Hi Texan I know exactly how you feel I had Meningjitis pnuemoccial ,a strok ans a brain absess in may and I was fine before it now nearly six months on I'm still struggling with things,my vision all over the place keep getting flashes in front of eye,had the checked told they were fine, I had and still have really bad dizzy spells no sign of them stopping yet. I had a bad back before being ill but the stroke and Meningjitis have it worse the pain is really bad some days but been given medication to help ease it hopefully over Tim we will all feel a lot better ,I've been told more than once I'm very lucky to be alive so I'm just taking one day at a time now ,I also use a stick to help balance if you want find any any advice this is a brilliant site take care

maineknitter8 years ago

Hi Texan. I'm in Maine as might be guessed by my user name. At this point, I am 5.5 years past the BM diagnosis. I'm still going through this process of making life better. I get migraines and aura with them which is a variety of senses being weird, flashes of light arcing in my lines of sight like horizontal lightening, scents that are nonsensical for what is nearby, and dizziness as well.

I see a neurologist from the beginning of this and still seeing the same one.

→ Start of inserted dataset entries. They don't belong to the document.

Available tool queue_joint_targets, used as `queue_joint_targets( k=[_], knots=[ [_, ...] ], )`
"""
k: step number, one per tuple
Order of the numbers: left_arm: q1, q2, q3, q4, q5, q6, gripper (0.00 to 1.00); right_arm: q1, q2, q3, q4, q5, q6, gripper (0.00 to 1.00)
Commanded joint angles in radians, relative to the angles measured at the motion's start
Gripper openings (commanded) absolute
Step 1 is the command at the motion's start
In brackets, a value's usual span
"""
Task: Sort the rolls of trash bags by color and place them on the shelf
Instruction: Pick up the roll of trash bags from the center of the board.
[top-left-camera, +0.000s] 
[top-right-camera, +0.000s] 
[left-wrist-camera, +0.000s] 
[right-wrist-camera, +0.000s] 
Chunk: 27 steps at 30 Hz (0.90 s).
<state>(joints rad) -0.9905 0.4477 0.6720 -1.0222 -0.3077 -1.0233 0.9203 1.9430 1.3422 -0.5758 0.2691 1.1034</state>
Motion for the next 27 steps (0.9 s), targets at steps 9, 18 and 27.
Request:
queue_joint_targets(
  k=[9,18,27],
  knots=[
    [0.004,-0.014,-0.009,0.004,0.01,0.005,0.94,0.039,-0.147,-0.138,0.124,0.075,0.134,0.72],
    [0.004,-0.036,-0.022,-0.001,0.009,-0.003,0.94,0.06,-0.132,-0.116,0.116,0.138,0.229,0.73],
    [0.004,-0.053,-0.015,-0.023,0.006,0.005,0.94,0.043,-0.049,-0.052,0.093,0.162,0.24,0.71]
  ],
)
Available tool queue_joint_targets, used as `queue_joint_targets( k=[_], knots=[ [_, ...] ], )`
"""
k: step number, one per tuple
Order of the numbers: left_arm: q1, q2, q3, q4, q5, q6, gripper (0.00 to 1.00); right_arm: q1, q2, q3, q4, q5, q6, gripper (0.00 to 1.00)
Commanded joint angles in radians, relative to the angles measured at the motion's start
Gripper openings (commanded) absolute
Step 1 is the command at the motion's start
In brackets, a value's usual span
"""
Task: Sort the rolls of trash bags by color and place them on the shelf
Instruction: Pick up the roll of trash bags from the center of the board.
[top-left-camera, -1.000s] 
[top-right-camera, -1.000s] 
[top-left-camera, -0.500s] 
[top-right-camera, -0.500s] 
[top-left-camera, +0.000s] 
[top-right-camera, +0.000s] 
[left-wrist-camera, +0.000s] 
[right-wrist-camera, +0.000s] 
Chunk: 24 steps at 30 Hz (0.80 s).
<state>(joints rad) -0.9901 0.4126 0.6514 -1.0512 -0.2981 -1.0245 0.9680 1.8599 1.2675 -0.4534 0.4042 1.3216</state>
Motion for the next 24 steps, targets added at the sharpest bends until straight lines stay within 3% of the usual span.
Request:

I have been told by him as to how the brain heals slowly and in six month steps down in intensity of healing over two years.

As for what is normal now, hopefully things are calmer a bit as you are about 5 months out from getting sick. I call the neurologist when I am on day four of a migraine and the abortive meds and pain rescue meds aren't working. Then, it's a steroid taper for four days. If migraine still there, we do another steroid tapered for four days. If still there, it is usually to the ER to see if they can break up the migraine. One thing that is working on mine currently is Benadryl, Toradol, and Phenegrin. If that doesn't cut it, then I ask to be admitted for dhe-45 protocol that requires IV administration and monitoring. Unfortunately, the most recent migraine got to beyond 37 days and I required a occipital nerve block. Unfortunately, I was not sedated for it. But I did get numbed with something like novacain.

Anyway, I also go to the ER when I can't stand the pain even if the process is not at that step yet. I don't believe that pain is useful for me even though I have developed a large amount of acceptance of this kind of pain, it does get to where I can't be zen about it anymore.